Crashworthiness analysis of composite materials using the Ladeveze damage model in Abaqus with UMAT

The crashworthiness of composite materials is a critical area of research in the aerospace industry, particularly for improving structural integrity and safety. Compared to traditional metallic structures, composite materials offer advantages such as higher strength-to-weight ratio, improved fatigue resistance, and tailored mechanical properties. However, their failure mechanisms, particularly under impact and progressive damage, require advanced modeling approaches. This thesis focuses on the implementation of a user-defined material subroutine (UMAT) in Abaqus using the Ladeveze damage model for composite shell elements. The Ladeveze model, widely recognized for its accuracy in predicting progressive damage and delamination, is integrated into the finite element framework to analyze the crashworthiness behavior of composite structures.
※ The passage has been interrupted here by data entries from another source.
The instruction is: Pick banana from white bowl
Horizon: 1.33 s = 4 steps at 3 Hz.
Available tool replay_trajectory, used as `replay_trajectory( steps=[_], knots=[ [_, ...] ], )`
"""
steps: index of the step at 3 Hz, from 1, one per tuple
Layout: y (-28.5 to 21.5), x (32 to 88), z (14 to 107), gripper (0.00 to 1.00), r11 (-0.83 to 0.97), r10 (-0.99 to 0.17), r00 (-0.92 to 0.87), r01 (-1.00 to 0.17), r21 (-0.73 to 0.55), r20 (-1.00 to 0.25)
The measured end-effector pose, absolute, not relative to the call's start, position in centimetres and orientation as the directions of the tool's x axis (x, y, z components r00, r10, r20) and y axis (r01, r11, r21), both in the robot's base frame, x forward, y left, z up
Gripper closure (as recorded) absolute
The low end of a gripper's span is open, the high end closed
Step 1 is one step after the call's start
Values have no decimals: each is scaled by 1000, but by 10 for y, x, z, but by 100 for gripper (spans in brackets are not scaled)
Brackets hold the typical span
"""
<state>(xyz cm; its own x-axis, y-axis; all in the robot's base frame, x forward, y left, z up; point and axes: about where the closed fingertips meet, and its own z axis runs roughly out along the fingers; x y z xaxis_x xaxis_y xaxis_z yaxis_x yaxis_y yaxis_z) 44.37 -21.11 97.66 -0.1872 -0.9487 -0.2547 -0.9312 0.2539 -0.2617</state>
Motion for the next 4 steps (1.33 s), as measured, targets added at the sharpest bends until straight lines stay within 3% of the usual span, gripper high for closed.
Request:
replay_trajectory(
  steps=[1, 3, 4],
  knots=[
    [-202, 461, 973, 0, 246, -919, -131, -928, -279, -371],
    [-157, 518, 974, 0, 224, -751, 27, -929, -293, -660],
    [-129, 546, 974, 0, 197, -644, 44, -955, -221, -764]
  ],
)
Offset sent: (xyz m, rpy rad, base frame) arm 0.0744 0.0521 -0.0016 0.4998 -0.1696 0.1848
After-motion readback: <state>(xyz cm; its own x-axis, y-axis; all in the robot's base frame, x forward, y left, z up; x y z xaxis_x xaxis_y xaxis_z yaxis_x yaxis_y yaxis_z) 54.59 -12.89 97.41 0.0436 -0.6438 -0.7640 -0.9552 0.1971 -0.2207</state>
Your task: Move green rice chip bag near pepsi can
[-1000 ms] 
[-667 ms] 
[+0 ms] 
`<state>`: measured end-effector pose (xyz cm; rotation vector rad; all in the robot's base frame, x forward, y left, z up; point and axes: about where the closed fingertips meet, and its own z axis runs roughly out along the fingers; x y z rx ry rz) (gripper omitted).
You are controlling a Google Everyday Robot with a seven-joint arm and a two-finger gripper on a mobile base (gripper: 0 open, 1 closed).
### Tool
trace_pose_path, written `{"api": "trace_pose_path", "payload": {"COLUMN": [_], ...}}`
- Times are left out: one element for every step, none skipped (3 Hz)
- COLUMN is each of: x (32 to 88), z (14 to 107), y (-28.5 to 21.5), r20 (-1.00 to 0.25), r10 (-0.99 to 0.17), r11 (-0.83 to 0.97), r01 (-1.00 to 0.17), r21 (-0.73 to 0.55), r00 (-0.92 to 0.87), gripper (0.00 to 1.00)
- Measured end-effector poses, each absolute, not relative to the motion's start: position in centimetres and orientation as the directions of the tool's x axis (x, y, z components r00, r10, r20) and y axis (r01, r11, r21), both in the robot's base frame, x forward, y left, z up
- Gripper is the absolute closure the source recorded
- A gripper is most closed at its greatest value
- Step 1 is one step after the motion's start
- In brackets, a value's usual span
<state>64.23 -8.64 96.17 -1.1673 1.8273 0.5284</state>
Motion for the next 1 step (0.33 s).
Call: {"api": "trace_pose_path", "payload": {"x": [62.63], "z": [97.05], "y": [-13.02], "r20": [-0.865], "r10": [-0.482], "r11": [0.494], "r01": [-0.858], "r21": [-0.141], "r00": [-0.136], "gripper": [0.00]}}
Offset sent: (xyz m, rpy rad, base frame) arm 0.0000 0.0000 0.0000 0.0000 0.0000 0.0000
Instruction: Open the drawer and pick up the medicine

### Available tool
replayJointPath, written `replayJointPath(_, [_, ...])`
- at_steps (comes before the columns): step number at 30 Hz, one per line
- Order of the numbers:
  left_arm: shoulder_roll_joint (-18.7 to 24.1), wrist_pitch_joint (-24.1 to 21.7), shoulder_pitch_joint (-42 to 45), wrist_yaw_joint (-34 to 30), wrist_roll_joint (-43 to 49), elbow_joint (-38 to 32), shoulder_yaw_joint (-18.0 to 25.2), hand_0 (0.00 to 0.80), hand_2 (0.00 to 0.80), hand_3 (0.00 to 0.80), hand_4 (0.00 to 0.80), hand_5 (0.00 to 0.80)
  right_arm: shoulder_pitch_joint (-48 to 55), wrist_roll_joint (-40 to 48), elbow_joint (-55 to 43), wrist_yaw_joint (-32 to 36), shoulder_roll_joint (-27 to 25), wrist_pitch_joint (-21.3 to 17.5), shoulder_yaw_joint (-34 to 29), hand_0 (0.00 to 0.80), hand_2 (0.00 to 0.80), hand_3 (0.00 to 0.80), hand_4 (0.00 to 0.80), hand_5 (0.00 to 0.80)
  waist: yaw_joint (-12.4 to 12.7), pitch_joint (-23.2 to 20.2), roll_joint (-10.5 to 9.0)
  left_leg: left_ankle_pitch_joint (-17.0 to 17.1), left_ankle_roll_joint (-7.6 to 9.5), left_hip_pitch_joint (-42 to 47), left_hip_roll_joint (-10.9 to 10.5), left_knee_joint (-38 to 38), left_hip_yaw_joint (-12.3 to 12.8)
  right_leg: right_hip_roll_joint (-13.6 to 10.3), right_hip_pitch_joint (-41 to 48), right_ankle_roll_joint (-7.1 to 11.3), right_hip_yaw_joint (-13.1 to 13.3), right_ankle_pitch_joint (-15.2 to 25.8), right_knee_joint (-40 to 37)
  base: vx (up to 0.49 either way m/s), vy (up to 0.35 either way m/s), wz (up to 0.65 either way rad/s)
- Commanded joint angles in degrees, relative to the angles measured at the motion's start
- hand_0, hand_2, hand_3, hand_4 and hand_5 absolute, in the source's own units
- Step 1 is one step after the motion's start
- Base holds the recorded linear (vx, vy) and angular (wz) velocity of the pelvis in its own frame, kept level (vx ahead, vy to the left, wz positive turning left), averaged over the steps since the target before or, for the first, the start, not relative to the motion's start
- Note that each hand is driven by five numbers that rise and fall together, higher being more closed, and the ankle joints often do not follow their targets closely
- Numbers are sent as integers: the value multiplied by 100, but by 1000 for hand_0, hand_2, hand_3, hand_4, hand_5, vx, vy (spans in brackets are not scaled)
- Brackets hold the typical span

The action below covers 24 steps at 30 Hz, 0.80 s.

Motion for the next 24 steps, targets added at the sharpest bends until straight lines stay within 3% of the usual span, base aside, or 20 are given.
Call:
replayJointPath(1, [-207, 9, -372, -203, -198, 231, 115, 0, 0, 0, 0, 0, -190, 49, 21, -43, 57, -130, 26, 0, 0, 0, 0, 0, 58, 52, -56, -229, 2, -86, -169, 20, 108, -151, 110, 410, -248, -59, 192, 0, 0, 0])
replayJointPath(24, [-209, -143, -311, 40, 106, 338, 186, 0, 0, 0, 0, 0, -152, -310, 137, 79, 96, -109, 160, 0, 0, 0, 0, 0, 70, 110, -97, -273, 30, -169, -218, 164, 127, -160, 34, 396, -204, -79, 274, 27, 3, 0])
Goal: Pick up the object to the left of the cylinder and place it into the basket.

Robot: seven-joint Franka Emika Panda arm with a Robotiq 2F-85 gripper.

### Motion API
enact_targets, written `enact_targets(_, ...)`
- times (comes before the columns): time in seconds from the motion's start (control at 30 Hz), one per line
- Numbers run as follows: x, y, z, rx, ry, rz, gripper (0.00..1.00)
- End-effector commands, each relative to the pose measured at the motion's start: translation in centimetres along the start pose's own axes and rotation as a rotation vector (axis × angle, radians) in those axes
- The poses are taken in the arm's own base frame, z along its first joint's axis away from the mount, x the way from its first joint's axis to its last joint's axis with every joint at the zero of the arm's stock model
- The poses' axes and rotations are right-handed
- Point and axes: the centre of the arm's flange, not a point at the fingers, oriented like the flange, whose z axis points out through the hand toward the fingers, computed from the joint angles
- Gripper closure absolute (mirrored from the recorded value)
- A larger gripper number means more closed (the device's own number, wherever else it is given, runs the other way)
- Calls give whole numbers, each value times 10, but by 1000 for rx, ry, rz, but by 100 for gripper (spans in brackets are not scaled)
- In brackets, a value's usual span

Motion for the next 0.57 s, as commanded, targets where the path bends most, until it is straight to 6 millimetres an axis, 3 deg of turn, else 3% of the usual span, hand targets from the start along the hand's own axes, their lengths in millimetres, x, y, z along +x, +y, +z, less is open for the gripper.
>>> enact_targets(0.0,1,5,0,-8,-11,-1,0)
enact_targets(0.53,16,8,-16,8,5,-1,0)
A series of numerical simulations are conducted to evaluate damage evolution, fiber failure, and matrix cracking under various loading conditions. At this stage, the developed UMAT is still undergoing testing and verification. Preliminary results indicate that the model can capture essential damage mechanisms, but further refinement and validation against experimental data are required. Future work will focus on improving the UMAT implementation, optimizing material parameters, and extending the model to more complex 3D structures and dynamic loading conditions to enhance its predictive capabilities.